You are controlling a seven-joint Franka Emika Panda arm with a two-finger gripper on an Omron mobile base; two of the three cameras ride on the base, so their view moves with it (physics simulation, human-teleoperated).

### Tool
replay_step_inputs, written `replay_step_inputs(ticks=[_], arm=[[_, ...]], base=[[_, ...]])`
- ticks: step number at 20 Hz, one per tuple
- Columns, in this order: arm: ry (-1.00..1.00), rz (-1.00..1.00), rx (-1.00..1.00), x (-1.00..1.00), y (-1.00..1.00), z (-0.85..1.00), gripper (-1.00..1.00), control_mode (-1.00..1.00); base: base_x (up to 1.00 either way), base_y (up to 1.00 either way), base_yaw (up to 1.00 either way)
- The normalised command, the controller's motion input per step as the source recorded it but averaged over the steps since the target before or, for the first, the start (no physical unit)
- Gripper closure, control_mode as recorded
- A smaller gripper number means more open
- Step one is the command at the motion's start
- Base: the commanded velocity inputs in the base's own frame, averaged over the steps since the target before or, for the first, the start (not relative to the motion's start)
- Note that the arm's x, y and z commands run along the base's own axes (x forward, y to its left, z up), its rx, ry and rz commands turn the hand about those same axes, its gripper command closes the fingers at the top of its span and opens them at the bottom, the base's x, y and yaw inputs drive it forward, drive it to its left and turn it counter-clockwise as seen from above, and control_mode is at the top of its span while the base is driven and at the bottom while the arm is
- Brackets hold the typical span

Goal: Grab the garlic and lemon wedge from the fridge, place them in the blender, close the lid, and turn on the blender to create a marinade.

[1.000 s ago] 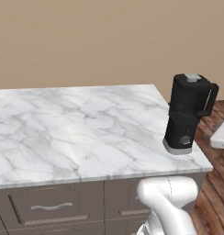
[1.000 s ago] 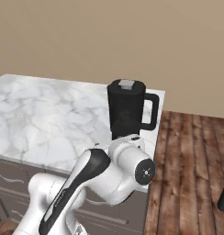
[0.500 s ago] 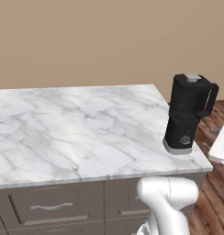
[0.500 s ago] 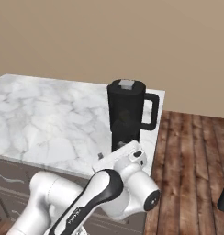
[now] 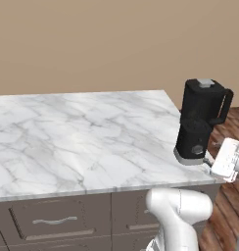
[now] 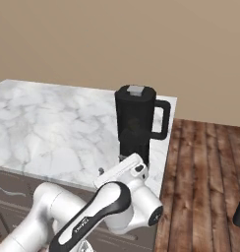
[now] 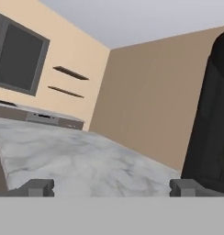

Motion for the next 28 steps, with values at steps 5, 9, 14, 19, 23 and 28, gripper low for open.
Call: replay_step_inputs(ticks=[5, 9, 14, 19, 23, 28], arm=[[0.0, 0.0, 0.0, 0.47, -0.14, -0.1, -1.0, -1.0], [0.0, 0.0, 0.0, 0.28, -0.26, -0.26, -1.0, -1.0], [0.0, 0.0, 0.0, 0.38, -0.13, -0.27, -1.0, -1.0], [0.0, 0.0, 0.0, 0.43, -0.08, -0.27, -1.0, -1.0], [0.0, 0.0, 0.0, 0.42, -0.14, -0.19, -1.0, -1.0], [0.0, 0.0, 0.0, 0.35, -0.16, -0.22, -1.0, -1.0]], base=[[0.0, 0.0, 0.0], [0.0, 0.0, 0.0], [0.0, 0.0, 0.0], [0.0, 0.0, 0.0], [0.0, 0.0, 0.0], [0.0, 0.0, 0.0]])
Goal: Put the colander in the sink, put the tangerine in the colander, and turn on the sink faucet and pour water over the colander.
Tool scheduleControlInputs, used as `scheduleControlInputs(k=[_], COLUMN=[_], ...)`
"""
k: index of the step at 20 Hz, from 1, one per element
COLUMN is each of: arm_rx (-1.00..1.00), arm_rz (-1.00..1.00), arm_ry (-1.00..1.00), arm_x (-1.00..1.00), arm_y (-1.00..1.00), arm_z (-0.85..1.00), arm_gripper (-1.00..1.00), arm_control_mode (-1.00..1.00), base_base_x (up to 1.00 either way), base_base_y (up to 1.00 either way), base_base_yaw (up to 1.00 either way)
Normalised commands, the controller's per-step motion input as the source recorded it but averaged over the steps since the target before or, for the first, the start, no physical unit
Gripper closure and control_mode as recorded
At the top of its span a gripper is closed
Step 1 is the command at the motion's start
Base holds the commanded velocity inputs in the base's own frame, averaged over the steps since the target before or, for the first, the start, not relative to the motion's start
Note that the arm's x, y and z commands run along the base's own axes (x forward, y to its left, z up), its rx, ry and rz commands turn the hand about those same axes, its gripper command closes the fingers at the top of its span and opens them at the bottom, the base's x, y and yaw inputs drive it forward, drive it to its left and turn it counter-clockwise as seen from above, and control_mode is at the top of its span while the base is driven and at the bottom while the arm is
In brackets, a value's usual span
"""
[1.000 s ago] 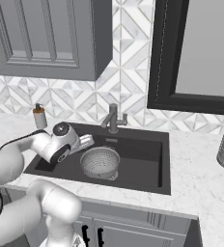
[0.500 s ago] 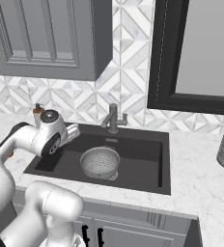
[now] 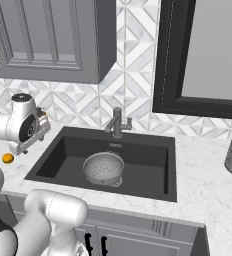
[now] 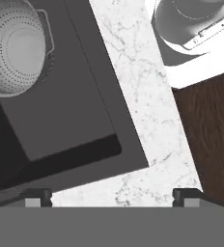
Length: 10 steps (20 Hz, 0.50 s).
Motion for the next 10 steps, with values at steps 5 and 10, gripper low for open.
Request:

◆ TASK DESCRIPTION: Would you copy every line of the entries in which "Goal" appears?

◆ RESPONSE BOX:
Goal: Grab the garlic and lemon wedge from the fridge, place them in the blender, close the lid, and turn on the blender to create a marinade.
Goal: Put the colander in the sink, put the tangerine in the colander, and turn on the sink faucet and pour water over the colander.

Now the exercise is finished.